A security researcher has taken the bold step of publishing a working exploit for a Windows zero-day vulnerability on GitHub, following what many perceive as a lack of action from Microsoft’s Security Response Center (MSRC). The exploit, named BlueHammer, allows attackers to gain SYSTEM-level privileges by exploiting a race condition within Windows Defender’s signature update mechanism. The researcher, known as Chaotic Eclipse, made the exploit available on April 2, stating, “I was not bluffing Microsoft, and I’m doing it again.” The repository has since garnered significant attention, with over 100 forks and nearly 300 stars, reflecting a growing interest from both cybersecurity researchers and potential malicious actors. Will Dormann, a principal vulnerability analyst at Tharros, confirmed that while BlueHammer is functional, it may not always operate with complete reliability. Notably, Microsoft has yet to issue a patch for this vulnerability.
How BlueHammer Works
BlueHammer represents a local privilege escalation flaw that cleverly combines a time-of-check to time-of-use (TOCTOU) race condition with path confusion. Justin Elzem, CTO at TrustedSEC, elaborated on the mechanics of the exploit, explaining that it targets Windows Defender’s signature update process. In this scenario, a privileged service operating under SYSTEM privileges follows a file path that a low-privilege attacker can manipulate mid-operation using symlinks and junctions. Given that Windows Defender operates with the highest privileges, it becomes an attractive vector for exploitation. Once the exploit is successfully executed, the attacker gains access to the Security Account Manager (SAM) database, which contains password hashes for all local accounts, effectively allowing full SYSTEM escalation. Dormann succinctly noted, “at that point, [the attackers] basically own the system, and can do things like spawn a SYSTEM-privileged shell.”

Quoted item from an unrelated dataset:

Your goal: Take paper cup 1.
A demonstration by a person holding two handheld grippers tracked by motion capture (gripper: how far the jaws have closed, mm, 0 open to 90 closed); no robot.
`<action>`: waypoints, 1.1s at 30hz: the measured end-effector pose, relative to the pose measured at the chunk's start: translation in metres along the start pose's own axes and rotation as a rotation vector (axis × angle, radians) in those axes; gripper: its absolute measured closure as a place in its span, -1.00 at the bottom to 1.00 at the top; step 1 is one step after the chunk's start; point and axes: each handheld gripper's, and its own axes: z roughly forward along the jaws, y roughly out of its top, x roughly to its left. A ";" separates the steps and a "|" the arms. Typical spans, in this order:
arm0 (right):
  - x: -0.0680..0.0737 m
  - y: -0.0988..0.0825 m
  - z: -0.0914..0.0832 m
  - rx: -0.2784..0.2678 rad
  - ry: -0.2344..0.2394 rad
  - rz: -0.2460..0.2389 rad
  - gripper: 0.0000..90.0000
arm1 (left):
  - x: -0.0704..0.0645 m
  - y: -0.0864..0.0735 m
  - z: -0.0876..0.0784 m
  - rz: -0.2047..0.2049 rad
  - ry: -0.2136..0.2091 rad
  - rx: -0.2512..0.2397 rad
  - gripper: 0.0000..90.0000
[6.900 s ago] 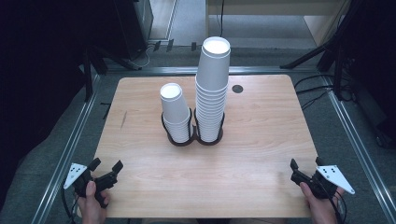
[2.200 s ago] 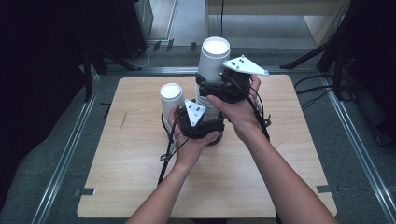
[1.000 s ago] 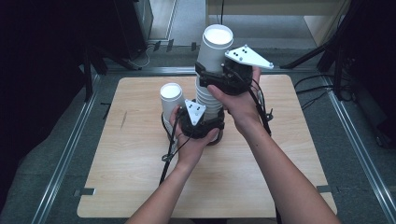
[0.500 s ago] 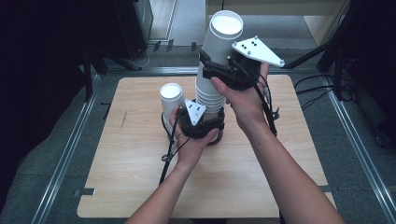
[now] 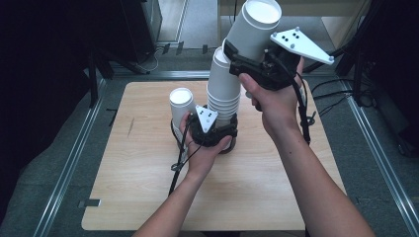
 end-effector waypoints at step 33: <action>-0.054 -0.063 -0.079 0.038 -0.063 0.042 -0.68 | 0.001 0.000 -0.020 0.050 -0.053 -0.020 -0.97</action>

The publication of a Windows zero-day exploit on GitHub amid a breakdown in coordinated disclosure is becoming a familiar narrative. Upon releasing the exploit, Chaotic Eclipse sarcastically acknowledged MSRC leadership for “making this possible” and, unlike previous disclosures, opted not to provide any technical write-up. A significant point of contention arose from reports that MSRC required a video demonstration of the exploit during the vulnerability submission process. Microsoft later clarified that such video demonstrations are not a formal requirement for disclosures. Dormann provided critical insight into the situation, stating:
“MSRC used to be quite excellent to work with. But to save money Microsoft fired the skilled people, leaving flowchart followers. I wouldn’t be surprised if Microsoft closed the case after the reporter refused to submit a video of the exploit, since that’s apparently an MSRC requirement now.”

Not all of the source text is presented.